Instructions to follow → Filter the data for "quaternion" and copy matching lines.
-- Data follows --
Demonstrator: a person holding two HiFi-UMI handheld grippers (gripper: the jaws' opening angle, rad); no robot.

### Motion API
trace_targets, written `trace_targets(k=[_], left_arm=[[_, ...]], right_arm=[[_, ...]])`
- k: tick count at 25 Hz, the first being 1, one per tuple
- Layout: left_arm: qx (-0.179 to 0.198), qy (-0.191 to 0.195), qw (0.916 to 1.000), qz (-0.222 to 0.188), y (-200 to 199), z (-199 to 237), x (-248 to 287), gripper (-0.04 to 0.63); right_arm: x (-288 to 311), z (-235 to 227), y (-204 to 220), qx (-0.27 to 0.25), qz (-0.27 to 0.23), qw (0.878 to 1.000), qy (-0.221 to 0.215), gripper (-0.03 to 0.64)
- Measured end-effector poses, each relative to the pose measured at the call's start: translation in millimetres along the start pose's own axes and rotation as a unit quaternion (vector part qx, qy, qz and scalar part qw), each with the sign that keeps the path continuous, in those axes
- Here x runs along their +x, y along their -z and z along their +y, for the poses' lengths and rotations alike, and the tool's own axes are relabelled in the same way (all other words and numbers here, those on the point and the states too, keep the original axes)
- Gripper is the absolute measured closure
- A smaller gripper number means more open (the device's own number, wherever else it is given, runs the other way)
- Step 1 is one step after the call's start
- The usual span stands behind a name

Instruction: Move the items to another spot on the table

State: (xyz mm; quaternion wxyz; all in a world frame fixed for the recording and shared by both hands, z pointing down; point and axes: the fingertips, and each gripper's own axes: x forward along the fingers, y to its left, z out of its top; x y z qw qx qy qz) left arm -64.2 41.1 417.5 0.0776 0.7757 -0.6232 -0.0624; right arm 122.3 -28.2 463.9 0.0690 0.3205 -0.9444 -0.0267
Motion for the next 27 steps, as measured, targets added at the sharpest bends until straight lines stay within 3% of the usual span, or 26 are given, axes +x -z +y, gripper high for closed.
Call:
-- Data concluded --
Result of the task →
- Measured end-effector poses, each relative to the pose measured at the call's start: translation in millimetres along the start pose's own axes and rotation as a unit quaternion (vector part qx, qy, qz and scalar part qw), each with the sign that keeps the path continuous, in those axes
State: (xyz mm; quaternion wxyz; all in a world frame fixed for the recording and shared by both hands, z pointing down; point and axes: the fingertips, and each gripper's own axes: x forward along the fingers, y to its left, z out of its top; x y z qw qx qy qz) left arm -64.2 41.1 417.5 0.0776 0.7757 -0.6232 -0.0624; right arm 122.3 -28.2 463.9 0.0690 0.3205 -0.9444 -0.0267

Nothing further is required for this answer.